A term with multiple meanings:

  • Blending diverse phenomenology such as infrared and visible light images, or electromagnetic and seismic survey information
  • Dimensional diversity, comparing similar information across dimensions such as age or location in demographics
  • Redundancy methods to provide security against accidental or malicious information corruption
  • Redundancy methods to provide richer, higher confidence analysis

There are other less common meanings, and legal meanings related to social measures of workforce or educational diversity.

Data Farming

Using methods sometimes associated with Data Mining to assess stochastic model outputs. In some cases naturally connected to Design of Experiments (DOE). Data Farming is often required because of the Forth Great Lie.

(See Data Mining, Design of Experiments, Fourth Great Lie)

Data Mining

Data mining involves extracting summaries and patterns in data.

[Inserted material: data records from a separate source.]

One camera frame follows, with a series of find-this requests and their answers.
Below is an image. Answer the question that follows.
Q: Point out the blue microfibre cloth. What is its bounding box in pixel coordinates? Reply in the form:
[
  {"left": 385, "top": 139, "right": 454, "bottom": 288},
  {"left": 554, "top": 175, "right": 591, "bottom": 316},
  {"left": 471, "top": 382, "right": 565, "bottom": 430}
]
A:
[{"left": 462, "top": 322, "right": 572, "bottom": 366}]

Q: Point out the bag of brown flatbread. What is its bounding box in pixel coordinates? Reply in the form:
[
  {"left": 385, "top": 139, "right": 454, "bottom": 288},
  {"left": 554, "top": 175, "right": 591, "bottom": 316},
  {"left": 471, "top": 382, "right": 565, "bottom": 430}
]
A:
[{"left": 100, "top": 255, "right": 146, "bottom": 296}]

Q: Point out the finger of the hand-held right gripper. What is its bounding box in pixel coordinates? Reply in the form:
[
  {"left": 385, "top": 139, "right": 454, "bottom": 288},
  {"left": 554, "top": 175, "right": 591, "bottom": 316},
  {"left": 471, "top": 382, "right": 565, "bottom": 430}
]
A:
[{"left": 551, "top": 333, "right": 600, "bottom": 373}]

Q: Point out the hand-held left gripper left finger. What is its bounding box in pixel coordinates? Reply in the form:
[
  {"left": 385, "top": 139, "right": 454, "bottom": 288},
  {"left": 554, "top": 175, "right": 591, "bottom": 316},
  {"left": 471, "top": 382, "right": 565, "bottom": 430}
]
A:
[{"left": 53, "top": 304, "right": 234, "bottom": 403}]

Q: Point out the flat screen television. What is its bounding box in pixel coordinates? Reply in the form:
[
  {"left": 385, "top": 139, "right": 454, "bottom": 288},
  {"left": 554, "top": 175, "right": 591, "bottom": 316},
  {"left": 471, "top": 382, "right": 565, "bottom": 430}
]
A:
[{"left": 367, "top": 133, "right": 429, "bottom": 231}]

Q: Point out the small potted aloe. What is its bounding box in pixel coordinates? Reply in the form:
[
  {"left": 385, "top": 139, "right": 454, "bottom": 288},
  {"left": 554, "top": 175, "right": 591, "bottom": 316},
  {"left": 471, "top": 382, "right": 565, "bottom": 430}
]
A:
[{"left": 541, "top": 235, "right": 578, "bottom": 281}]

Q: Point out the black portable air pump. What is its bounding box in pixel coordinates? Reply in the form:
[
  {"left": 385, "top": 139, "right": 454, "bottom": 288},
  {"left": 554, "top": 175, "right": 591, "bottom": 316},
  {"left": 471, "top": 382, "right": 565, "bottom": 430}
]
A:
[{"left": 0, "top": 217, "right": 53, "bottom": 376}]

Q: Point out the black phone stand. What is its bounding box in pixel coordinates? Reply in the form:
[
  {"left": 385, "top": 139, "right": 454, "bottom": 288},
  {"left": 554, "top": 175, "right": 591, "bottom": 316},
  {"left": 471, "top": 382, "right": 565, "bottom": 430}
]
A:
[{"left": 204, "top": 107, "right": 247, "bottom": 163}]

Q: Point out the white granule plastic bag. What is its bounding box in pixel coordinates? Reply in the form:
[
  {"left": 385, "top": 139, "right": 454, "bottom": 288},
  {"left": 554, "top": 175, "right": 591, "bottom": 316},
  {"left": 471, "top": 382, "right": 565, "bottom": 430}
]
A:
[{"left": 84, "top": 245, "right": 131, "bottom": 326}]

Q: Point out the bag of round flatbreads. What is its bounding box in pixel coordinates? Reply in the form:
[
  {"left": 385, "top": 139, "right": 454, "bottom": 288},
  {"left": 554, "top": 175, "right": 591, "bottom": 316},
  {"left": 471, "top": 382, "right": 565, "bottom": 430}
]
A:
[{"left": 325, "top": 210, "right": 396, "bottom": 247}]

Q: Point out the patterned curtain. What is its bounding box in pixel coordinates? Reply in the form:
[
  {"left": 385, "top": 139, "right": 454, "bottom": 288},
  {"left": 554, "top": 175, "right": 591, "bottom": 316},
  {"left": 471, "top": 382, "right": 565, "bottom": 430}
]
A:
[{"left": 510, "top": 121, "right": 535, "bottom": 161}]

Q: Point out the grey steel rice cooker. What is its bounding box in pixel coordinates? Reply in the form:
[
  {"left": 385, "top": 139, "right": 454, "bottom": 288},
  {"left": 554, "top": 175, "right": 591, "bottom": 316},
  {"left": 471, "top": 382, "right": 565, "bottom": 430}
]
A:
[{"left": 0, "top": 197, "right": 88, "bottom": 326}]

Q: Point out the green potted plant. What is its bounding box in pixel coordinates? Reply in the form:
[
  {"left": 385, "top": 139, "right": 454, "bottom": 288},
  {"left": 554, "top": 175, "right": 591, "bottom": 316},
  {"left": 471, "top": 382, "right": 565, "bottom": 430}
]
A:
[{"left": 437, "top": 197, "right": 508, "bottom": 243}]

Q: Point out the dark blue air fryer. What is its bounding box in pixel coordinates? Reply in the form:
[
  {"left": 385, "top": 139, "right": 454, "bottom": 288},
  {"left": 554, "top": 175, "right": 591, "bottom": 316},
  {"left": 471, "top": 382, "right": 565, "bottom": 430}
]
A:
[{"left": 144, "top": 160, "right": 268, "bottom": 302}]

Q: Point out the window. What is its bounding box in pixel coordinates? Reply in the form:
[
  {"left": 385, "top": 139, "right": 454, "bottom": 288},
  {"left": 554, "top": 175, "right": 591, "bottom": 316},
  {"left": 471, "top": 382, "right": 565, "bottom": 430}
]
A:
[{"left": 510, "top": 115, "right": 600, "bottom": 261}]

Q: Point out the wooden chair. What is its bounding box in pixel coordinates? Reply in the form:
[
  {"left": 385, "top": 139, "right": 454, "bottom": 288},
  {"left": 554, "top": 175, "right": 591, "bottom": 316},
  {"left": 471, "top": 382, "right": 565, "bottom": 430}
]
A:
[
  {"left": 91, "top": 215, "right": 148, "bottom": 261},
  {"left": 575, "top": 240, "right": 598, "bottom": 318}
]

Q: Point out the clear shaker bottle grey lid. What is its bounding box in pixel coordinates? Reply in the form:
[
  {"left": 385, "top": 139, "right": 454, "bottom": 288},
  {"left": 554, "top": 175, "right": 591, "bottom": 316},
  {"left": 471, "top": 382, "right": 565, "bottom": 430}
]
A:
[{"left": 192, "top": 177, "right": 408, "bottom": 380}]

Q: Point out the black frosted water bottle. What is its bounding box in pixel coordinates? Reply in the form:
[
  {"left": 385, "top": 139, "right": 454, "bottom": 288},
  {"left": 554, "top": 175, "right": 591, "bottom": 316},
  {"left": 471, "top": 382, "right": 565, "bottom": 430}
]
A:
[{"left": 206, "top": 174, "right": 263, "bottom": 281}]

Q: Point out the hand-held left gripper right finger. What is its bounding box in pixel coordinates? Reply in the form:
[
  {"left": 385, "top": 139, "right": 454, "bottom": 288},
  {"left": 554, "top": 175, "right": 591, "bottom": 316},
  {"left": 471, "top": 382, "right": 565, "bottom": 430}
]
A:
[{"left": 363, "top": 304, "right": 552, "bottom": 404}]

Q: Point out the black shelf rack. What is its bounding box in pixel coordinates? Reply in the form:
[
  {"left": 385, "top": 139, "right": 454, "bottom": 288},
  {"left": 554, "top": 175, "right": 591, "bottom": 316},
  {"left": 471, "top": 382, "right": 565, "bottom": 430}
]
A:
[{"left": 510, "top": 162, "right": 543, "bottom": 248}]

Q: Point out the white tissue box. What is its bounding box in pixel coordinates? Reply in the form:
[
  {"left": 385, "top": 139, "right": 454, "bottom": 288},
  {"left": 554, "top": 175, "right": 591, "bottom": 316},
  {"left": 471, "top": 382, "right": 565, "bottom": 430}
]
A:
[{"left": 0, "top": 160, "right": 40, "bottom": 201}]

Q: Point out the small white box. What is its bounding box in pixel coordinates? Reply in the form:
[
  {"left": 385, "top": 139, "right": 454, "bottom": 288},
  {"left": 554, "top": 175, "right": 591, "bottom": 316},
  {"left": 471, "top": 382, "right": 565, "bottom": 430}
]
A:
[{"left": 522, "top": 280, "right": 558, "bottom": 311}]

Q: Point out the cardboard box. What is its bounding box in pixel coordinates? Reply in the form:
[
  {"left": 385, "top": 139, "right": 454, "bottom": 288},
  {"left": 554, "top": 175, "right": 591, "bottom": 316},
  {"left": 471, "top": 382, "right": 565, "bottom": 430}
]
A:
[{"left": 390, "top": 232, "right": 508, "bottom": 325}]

The term often is used in connection with large databases. In Big Data applications a wide range of techniques fall under the umbrella of “Data Mining”. These apply to Business Analysis, Risk Analysis, Risk Modeling, and Predictive Analytics.

(See Analytics, Business Case Analysis, Machine Learning)

Data Reduction

Data Reduction has two meanings. Originally, it meant distilling useful information, or “signal” from a larger set of noisy data, or untangling mixed signals into their original, “pure” components. More recently it has become an insult, hurled by Big Data advocates who imply that nearly all the data has some kind of information in it, so, they would claim “reduction” involves loss of value, and loss of insight.

(See Flaw of Averages)

Data Rules

The term “Data Rules” has multiple meanings:

  • In analysis terms, it can mean the rules about data usage and restrictions such as privacy, intellectual property, copyrights, governance and other rules which control the data.
  • In database terms, it can mean the rules which govern the data set, relationships and other items related to Data Architecture

(See Data Architecture)

Data Science

A collection of methods used to process data, usually data sets. In some cases number crunching and guessing are called “data science,” but these often fail to employ anything like the scientific method. At Lone Star ®, we believe Data Science should actually use the scientific methods.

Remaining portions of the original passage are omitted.